Work task → Set down every record below exactly as written, but leave out the pictures.
╭─ Supplied information
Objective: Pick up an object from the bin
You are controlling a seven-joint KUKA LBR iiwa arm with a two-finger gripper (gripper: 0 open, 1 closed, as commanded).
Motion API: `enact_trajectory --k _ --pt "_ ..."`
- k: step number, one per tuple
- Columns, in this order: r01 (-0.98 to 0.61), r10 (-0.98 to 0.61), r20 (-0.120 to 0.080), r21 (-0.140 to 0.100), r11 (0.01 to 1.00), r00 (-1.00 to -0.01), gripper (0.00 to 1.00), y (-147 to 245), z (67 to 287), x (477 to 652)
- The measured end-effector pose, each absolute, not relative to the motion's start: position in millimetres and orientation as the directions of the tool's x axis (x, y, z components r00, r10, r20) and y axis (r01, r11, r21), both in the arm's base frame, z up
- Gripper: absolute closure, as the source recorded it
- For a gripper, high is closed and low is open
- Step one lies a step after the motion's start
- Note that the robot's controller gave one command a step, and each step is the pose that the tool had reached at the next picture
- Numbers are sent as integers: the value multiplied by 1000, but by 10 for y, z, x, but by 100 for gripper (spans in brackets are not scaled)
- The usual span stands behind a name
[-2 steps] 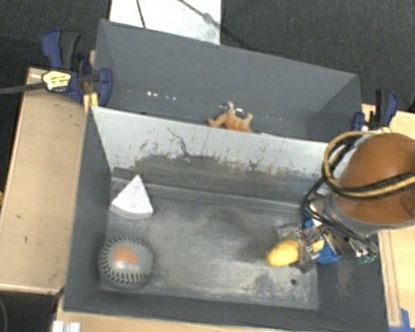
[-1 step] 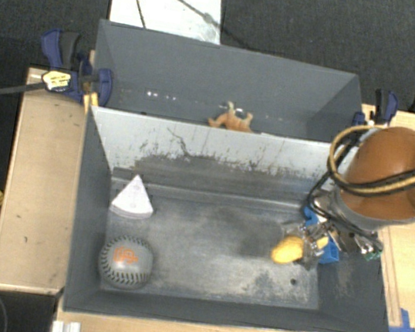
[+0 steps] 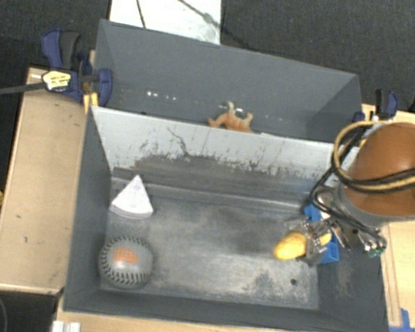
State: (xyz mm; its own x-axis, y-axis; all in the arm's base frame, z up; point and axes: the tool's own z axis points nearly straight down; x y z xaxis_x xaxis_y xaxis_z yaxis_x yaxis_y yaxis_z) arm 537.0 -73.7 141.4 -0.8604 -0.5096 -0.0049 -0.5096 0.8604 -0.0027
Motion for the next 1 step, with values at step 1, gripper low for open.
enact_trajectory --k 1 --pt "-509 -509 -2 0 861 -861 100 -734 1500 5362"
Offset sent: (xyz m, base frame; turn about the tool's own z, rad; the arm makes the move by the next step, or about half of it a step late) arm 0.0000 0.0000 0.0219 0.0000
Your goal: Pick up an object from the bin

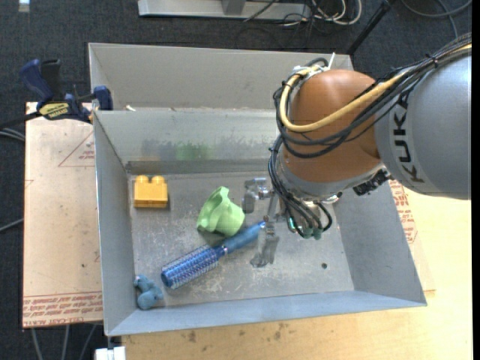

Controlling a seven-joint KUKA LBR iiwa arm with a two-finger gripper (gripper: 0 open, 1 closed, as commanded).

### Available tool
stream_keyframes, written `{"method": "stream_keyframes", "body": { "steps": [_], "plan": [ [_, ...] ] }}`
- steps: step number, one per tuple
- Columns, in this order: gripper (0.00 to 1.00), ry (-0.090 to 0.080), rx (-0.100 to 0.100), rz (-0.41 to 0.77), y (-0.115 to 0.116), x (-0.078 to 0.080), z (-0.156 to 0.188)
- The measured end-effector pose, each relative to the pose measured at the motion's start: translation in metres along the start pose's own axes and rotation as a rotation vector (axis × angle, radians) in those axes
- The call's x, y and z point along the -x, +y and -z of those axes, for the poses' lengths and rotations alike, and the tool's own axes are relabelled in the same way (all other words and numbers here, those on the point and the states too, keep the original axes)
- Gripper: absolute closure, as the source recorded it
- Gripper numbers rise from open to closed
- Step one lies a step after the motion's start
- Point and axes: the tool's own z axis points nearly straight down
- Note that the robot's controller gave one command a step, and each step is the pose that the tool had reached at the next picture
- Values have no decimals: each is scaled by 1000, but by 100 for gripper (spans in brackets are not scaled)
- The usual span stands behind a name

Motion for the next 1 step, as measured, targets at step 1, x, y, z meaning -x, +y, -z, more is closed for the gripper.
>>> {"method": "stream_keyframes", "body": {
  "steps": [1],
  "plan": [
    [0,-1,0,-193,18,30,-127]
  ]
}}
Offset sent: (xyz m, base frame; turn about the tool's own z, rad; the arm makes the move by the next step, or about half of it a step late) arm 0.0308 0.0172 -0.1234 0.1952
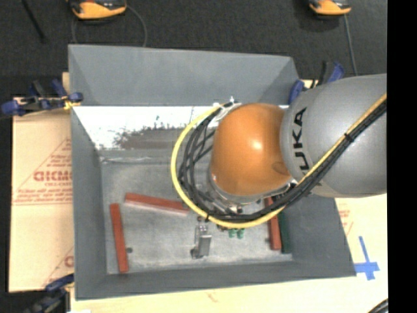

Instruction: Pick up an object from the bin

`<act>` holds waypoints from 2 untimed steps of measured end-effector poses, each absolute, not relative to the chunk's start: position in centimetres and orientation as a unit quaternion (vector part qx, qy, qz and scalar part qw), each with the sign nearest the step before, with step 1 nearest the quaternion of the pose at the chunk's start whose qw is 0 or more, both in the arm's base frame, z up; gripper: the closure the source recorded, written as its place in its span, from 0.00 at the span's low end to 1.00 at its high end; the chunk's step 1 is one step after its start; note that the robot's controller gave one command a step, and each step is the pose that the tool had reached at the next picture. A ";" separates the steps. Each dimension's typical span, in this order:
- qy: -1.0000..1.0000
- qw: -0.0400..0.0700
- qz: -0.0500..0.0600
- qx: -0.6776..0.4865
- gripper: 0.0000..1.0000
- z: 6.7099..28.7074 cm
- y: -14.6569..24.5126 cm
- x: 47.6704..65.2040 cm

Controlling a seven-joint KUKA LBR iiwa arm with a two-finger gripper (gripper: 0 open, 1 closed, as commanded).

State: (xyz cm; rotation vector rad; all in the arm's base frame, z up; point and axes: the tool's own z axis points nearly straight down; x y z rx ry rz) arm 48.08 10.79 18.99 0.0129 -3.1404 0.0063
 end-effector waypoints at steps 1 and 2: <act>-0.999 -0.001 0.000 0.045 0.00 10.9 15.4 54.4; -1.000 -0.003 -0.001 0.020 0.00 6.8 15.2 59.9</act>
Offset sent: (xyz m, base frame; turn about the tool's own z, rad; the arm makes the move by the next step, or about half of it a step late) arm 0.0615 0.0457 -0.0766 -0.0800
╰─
Problem solution →
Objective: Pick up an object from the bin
You are controlling a seven-joint KUKA LBR iiwa arm with a two-finger gripper (gripper: 0 open, 1 closed, as commanded).
Motion API: `enact_trajectory --k _ --pt "_ ..."`
- k: step number, one per tuple
- Columns, in this order: r01 (-0.98 to 0.61), r10 (-0.98 to 0.61), r20 (-0.120 to 0.080), r21 (-0.140 to 0.100), r11 (0.01 to 1.00), r00 (-1.00 to -0.01), gripper (0.00 to 1.00), y (-147 to 245), z (67 to 287), x (477 to 652)
- The measured end-effector pose, each absolute, not relative to the motion's start: position in millimetres and orientation as the directions of the tool's x axis (x, y, z components r00, r10, r20) and y axis (r01, r11, r21), both in the arm's base frame, z up
- Gripper: absolute closure, as the source recorded it
- For a gripper, high is closed and low is open
- Step one lies a step after the motion's start
- Note that the robot's controller gave one command a step, and each step is the pose that the tool had reached at the next picture
- Numbers are sent as integers: the value multiplied by 1000, but by 10 for y, z, x, but by 100 for gripper (spans in brackets are not scaled)
- The usual span stands behind a name
[-2 steps] 
[-1 step] 
[+0 steps] 
State: (xyz mm; its own x-axis, y-axis; all in the arm's base frame, z up; point and axes: the tool's own z axis points nearly straight down; x y z xaxis_x xaxis_y xaxis_z yaxis_x yaxis_y yaxis_z) arm 537.0 -73.7 141.4 -0.8604 -0.5096 -0.0049 -0.5096 0.8604 -0.0027
Motion for the next 1 step, with values at step 1, gripper low for open.
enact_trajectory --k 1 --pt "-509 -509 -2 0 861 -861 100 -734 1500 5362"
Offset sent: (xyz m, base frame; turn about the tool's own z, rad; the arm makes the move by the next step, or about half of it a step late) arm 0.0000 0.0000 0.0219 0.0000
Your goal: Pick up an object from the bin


Controlling a seven-joint KUKA LBR iiwa arm with a two-finger gripper (gripper: 0 open, 1 closed, as commanded).

### Available tool
stream_keyframes, written `{"method": "stream_keyframes", "body": { "steps": [_], "plan": [ [_, ...] ] }}`
- steps: step number, one per tuple
- Columns, in this order: gripper (0.00 to 1.00), ry (-0.090 to 0.080), rx (-0.100 to 0.100), rz (-0.41 to 0.77), y (-0.115 to 0.116), x (-0.078 to 0.080), z (-0.156 to 0.188)
- The measured end-effector pose, each relative to the pose measured at the motion's start: translation in metres along the start pose's own axes and rotation as a rotation vector (axis × angle, radians) in those axes
- The call's x, y and z point along the -x, +y and -z of those axes, for the poses' lengths and rotations alike, and the tool's own axes are relabelled in the same way (all other words and numbers here, those on the point and the states too, keep the original axes)
- Gripper: absolute closure, as the source recorded it
- Gripper numbers rise from open to closed
- Step one lies a step after the motion's start
- Point and axes: the tool's own z axis points nearly straight down
- Note that the robot's controller gave one command a step, and each step is the pose that the tool had reached at the next picture
- Values have no decimals: each is scaled by 1000, but by 100 for gripper (spans in brackets are not scaled)
- The usual span stands behind a name

Motion for the next 1 step, as measured, targets at step 1, x, y, z meaning -x, +y, -z, more is closed for the gripper.
>>> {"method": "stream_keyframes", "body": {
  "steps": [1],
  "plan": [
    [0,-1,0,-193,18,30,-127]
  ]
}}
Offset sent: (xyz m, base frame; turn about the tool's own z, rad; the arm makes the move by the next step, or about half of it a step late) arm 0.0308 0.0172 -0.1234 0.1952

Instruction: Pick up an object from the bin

`<act>` holds waypoints from 2 untimed steps of measured end-effector poses, each absolute, not relative to the chunk's start: position in centimetres and orientation as a unit quaternion (vector part qx, qy, qz and scalar part qw), each with the sign nearest the step before, with step 1 nearest the quaternion of the pose at the chunk's start whose qw is 0 or more, both in the arm's base frame, z up; gripper: the closure the source recorded, written as its place in its span, from 0.00 at the span's low end to 1.00 at its high end; the chunk's step 1 is one step after its start; note that the robot's controller gave one command a step, and each step is the pose that the tool had reached at the next picture. A ";" separates the steps. Each dimension's typical span, in this order:
- qy: -1.0000..1.0000
- qw: -0.0400..0.0700
- qz: -0.0500..0.0600
- qx: -0.6776..0.4865
- gripper: 0.0000..1.0000
- z: 6.7099..28.7074 cm
- y: -14.6569..24.5126 cm
- x: 47.6704..65.2040 cm

Controlling a seven-joint KUKA LBR iiwa arm with a two-finger gripper (gripper: 0 open, 1 closed, as commanded).

State: (xyz cm; rotation vector rad; all in the arm's base frame, z up; point and axes: the tool's own z axis points nearly straight down; x y z rx ry rz) arm 48.08 10.79 18.99 0.0129 -3.1404 0.0063
 end-effector waypoints at steps 1 and 2: <act>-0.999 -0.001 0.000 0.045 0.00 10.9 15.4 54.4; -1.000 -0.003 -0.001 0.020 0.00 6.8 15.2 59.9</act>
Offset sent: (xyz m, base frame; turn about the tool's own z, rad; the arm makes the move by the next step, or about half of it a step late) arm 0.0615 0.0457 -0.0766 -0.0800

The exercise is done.